═════ EXCERPTED RECORDS ═════
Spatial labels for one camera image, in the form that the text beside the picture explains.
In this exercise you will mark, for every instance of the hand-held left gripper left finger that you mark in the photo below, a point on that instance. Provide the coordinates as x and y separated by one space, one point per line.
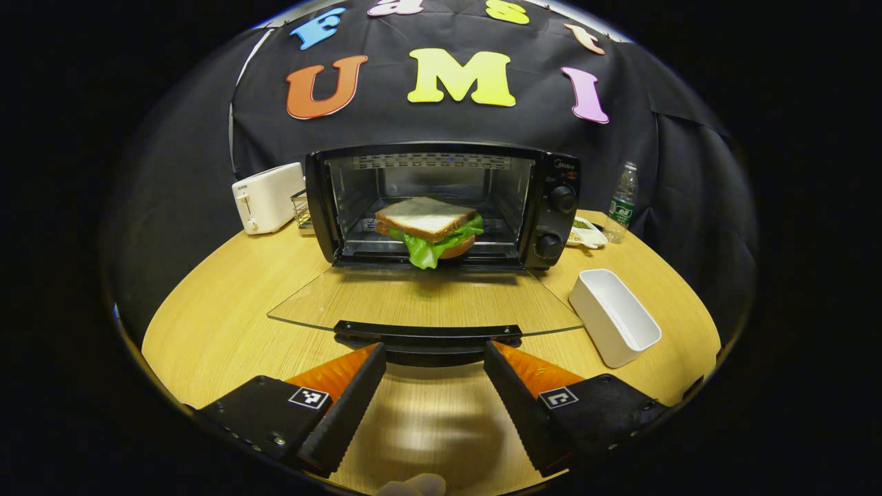
348 410

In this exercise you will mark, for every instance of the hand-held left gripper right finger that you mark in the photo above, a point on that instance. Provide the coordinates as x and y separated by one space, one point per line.
517 403

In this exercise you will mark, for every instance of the lettuce sandwich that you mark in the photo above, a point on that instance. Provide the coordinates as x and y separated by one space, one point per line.
424 217

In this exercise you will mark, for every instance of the black electric oven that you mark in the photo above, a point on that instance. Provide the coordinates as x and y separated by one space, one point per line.
561 200

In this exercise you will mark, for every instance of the white rectangular container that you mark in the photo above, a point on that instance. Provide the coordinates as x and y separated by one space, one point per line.
586 306

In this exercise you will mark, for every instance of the white divided dish with beans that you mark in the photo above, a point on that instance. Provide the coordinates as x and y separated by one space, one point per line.
587 235

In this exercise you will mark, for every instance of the clear water bottle green label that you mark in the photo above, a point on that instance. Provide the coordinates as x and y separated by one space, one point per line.
621 207

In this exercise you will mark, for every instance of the white toaster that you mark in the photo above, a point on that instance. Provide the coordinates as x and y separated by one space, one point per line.
265 200

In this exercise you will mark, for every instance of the black backdrop cloth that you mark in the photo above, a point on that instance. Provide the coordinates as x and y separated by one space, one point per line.
172 172
═════
__WORK ITEM__:
Nothing but the lines from the one with "the white divided" through the last line of the data should appear; print them exactly.

__EXPECTED OUTPUT__:
In this exercise you will mark, for every instance of the white divided dish with beans that you mark in the photo above, a point on that instance. Provide the coordinates as x and y separated by one space, one point per line.
587 235

In this exercise you will mark, for every instance of the clear water bottle green label that you mark in the photo above, a point on that instance. Provide the coordinates as x and y separated by one space, one point per line.
621 207

In this exercise you will mark, for every instance of the white toaster that you mark in the photo above, a point on that instance. Provide the coordinates as x and y separated by one space, one point per line.
265 200

In this exercise you will mark, for every instance of the black backdrop cloth that you mark in the photo above, a point on that instance. Provide the coordinates as x and y separated by one space, one point per line.
172 172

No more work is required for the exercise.